One of the first laws regulating the death care industry was passed before the American colonies declared independence, attempting to cap exorbitant funeral costs that impoverished families in Massachusetts. Embalming took off a century later, when Civil War soldiers died far from home and families wanted to bury them close. Embalmers advertised their services in the camps, sometimes even displaying bodies as a testament to their skills. The War Department, fed up with the price gouging and the grisly sales pitches, eventually demanded embalmers get a license to work on dead soldiers and ushered in the modern era of death care regulation in this country.

Texas established its own State Board of Embalmers in 1903. Decades later, that board evolved into the Texas Funeral Service Commission, mandated to license practitioners and facilities, inspect establishments and protect consumers from death care industry abuses like unlicensed funeral practitioners and price gouging and improper handling of bodies. The current version of the funeral commission has seven members, all appointed by the governor, a mix of industry insiders and people with jobs unrelated to death.

The governor’s office did not respond to a list of specific questions for this story. Andrew Mahaleris, the governor’s press secretary, provided an emailed statement: "The Texas Funeral Service Commission exists to protect consumers and uphold high standards in the funeral industry. The Governor expects all state agencies to operate with the highest standards and focus on their core mission of safeguarding Texans."

The commissioners handle high-level tasks, decided by a majority vote in public meetings. They set priorities, conduct agency performance reviews, deal with litigation, and hire and fire the executive director — who runs day-to-day operations. (The commissioners did not respond to a list of written questions or follow-up phone calls. One commissioner, Eric Opiela, when reached by phone, said the commissioners had been instructed not to comment due to pending litigation.)

Nearly a century after the commission’s creation, state auditors were already documenting serious failures. A 1995 report from the Texas auditor’s office slammed it for inadequate licensing procedures, shoddy inspections and failing to monitor repeat offenders; a follow-up two years later noted the same “significant weaknesses” as a result of “inadequate agency management and lack of oversight by the Commissioners.”
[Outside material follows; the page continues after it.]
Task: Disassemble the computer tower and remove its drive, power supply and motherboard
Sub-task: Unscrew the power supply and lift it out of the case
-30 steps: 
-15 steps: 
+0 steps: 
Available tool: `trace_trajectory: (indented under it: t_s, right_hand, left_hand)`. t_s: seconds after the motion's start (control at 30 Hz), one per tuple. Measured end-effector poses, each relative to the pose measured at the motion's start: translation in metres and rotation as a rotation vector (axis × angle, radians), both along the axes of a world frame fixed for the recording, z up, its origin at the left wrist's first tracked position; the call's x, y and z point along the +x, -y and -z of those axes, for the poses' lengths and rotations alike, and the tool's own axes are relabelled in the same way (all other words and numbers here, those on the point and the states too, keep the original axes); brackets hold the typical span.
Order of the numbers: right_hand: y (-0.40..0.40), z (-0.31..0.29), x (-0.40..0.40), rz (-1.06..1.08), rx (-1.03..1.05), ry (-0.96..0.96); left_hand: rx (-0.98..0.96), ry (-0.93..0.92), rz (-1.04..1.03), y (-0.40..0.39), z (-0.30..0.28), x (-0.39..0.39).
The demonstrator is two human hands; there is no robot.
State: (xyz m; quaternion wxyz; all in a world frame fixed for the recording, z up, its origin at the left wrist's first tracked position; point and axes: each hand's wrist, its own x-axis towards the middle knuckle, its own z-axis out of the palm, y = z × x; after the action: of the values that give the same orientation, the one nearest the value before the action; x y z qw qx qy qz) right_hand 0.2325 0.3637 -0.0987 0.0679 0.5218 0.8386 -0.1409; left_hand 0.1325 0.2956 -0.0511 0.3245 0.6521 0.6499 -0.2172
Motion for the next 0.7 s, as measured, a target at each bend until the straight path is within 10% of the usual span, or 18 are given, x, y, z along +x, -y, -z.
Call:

Legislators weighed abolishing the funeral commission entirely. In 2003, after a two-year probationary period, legislators allowed it to live on with the expectation that it would continue to improve.

But 20 years later, reports show almost identical problems plaguing the commission’s current operations. Staff turnover is still high; several documents requesting more funding from lawmakers note that salaries aren’t competitive enough to attract people to live in the increasingly expensive state capital. A March 2023 state audit found the agency miscoded its accounting and left cash and checks unsecured. Four former employees — including one who was fired — were able to access the agency’s internal network after leaving, and it was impossible to determine whether they’d downloaded, edited or deleted any files.

The audit confirmed documentation was missing or incomplete. The agency stopped tracking complaints entirely for three months beginning in August 2022 and, after its entire enforcement staff left, did not conduct investigations until a new person was hired that November. (Auditors found 39 unreviewed complaints but noted that there was no way of knowing how many more had been lost.) By the time the agency prepared its performance measure report for the 2023 fiscal year, complaint resolution time had climbed to nearly eight months.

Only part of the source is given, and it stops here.